Exercise prompt: Copy out all lines from the entries below in which "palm" occurs.
The input START
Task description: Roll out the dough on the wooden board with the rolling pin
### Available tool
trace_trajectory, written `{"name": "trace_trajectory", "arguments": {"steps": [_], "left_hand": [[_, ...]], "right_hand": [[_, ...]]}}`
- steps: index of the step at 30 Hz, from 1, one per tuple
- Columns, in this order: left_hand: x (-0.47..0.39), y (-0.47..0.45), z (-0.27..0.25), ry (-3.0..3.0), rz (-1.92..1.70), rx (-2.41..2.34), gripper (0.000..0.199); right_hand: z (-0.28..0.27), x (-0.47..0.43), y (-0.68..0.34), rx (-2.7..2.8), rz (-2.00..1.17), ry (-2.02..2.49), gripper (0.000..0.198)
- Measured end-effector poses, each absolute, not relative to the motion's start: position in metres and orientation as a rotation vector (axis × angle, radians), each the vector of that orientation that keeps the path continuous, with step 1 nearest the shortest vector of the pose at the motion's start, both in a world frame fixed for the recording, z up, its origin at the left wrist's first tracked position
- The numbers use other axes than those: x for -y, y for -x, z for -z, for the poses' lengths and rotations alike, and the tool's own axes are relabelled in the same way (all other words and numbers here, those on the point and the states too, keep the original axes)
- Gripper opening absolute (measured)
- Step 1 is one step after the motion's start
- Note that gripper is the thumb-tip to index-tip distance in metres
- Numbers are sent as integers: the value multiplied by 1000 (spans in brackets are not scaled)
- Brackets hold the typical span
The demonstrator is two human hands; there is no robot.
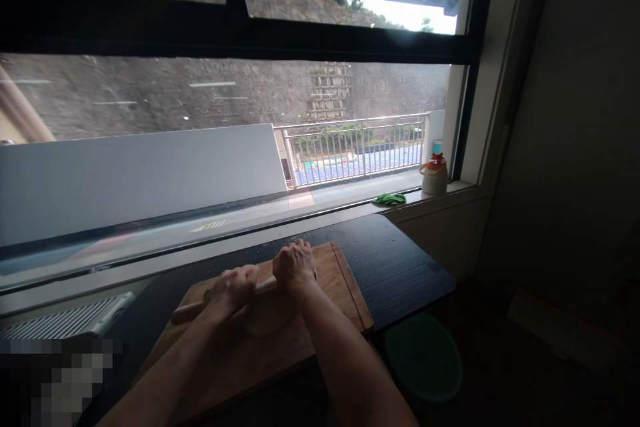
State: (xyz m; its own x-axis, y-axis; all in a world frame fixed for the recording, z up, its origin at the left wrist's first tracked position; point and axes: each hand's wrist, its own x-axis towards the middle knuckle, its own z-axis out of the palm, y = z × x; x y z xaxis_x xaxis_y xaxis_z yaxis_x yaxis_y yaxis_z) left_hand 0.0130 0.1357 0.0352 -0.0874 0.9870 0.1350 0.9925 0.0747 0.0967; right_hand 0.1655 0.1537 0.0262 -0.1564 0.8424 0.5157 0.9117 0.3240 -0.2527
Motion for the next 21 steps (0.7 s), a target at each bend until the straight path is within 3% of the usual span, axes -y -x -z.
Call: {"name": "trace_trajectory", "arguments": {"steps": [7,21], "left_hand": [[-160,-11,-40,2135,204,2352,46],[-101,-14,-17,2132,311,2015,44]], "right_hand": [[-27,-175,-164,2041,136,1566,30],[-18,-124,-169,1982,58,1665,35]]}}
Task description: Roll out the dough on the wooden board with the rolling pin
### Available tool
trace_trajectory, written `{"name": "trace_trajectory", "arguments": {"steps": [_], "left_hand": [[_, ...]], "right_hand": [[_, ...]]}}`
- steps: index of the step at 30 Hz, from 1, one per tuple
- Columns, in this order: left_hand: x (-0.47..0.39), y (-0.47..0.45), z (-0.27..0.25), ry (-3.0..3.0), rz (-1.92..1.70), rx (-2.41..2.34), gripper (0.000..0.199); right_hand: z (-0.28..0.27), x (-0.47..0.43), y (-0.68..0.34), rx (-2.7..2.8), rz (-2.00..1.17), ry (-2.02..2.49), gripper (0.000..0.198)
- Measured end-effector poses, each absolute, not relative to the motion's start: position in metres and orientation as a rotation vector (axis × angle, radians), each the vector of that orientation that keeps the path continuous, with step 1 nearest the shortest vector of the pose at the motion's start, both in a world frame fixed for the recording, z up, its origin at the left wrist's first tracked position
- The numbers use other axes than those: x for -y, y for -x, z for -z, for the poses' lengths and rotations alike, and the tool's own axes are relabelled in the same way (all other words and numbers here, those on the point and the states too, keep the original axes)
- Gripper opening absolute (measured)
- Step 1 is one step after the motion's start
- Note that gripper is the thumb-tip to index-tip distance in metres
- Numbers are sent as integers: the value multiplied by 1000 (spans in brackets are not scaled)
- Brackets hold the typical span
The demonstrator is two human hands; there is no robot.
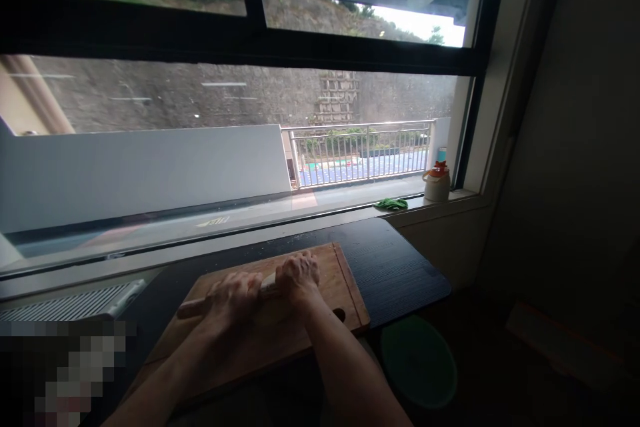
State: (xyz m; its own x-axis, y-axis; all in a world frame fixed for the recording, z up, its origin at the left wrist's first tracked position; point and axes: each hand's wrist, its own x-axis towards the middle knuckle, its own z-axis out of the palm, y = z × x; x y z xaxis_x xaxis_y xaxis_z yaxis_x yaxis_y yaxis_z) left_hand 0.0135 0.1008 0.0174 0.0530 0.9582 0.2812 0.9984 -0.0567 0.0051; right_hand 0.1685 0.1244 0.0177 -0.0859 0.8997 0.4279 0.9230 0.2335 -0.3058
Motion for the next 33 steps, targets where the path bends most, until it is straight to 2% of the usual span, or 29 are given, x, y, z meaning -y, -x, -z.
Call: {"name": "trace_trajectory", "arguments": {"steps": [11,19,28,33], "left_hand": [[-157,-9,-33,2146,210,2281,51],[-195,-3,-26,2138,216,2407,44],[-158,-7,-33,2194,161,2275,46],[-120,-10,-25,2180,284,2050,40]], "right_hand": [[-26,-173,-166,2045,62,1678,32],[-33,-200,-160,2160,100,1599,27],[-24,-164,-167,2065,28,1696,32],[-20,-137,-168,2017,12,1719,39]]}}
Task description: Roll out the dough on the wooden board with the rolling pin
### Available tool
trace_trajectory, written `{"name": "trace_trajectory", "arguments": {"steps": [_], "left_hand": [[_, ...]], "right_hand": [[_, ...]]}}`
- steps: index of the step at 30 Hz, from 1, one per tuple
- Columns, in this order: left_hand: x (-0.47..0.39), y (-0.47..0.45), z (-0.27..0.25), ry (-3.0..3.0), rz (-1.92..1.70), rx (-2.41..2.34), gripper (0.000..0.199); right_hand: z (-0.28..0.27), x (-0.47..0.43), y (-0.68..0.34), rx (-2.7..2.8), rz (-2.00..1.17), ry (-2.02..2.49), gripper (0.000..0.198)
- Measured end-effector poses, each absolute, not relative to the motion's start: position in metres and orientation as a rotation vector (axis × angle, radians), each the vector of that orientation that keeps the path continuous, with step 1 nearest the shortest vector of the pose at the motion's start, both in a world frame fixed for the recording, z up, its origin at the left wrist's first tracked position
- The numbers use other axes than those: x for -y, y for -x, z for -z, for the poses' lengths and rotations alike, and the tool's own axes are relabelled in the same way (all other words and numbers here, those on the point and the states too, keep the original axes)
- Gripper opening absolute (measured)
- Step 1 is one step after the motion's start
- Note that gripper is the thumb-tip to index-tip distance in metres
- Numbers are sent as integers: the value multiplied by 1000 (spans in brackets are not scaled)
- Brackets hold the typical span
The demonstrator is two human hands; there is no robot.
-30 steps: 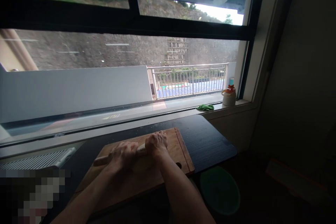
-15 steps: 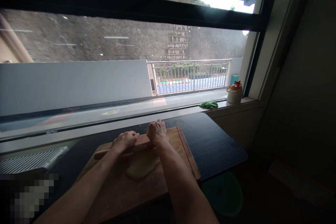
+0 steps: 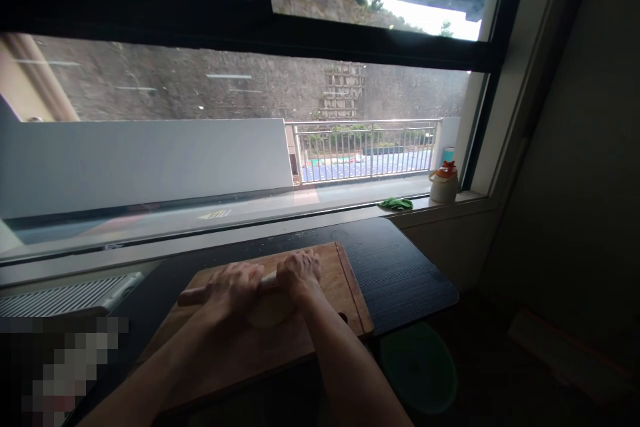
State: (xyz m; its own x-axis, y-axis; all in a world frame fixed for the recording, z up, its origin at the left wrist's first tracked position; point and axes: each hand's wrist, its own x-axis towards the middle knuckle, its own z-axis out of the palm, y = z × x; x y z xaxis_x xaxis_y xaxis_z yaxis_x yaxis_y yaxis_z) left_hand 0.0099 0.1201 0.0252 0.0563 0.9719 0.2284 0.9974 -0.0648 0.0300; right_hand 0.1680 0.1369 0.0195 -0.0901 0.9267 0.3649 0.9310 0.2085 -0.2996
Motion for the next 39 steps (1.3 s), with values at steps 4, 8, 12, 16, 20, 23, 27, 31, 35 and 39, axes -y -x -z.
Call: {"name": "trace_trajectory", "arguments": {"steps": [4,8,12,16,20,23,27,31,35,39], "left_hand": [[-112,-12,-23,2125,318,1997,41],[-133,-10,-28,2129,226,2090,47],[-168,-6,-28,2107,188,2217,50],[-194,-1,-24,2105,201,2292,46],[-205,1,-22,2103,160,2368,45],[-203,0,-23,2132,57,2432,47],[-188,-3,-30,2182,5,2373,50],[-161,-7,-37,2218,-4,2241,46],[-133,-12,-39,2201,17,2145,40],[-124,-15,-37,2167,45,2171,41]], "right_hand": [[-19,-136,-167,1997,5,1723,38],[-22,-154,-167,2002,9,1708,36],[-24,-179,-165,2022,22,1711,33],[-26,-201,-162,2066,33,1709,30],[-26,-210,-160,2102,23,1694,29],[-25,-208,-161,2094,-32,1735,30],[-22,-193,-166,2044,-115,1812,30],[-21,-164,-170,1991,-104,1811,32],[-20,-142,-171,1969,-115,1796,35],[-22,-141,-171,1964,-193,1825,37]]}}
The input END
Solution to the exercise:
State: (xyz m; its own x-axis, y-axis; all in a world frame fixed for the recording, z up, its origin at the left wrist's first tracked position; point and axes: each hand's wrist, its own x-axis towards the middle knuckle, its own z-axis out of the palm, y = z × x; x y z xaxis_x xaxis_y xaxis_z yaxis_x yaxis_y yaxis_z) left_hand 0.0130 0.1357 0.0352 -0.0874 0.9870 0.1350 0.9925 0.0747 0.0967; right_hand 0.1655 0.1537 0.0262 -0.1564 0.8424 0.5157 0.9117 0.3240 -0.2527
State: (xyz m; its own x-axis, y-axis; all in a world frame fixed for the recording, z up, its origin at the left wrist's first tracked position; point and axes: each hand's wrist, its own x-axis towards the middle knuckle, its own z-axis out of the palm, y = z × x; x y z xaxis_x xaxis_y xaxis_z yaxis_x yaxis_y yaxis_z) left_hand 0.0135 0.1008 0.0174 0.0530 0.9582 0.2812 0.9984 -0.0567 0.0051; right_hand 0.1685 0.1244 0.0177 -0.0859 0.8997 0.4279 0.9230 0.2335 -0.3058
State: (xyz m; its own x-axis, y-axis; all in a world frame fixed for the recording, z up, its origin at the left wrist's first tracked position; point and axes: each hand's wrist, its own x-axis towards the middle knuckle, its own z-axis out of the palm, y = z × x; x y z xaxis_x xaxis_y xaxis_z yaxis_x yaxis_y yaxis_z) left_hand 0.0099 0.1201 0.0252 0.0563 0.9719 0.2284 0.9974 -0.0648 0.0300; right_hand 0.1680 0.1369 0.0195 -0.0901 0.9267 0.3649 0.9310 0.2085 -0.2996

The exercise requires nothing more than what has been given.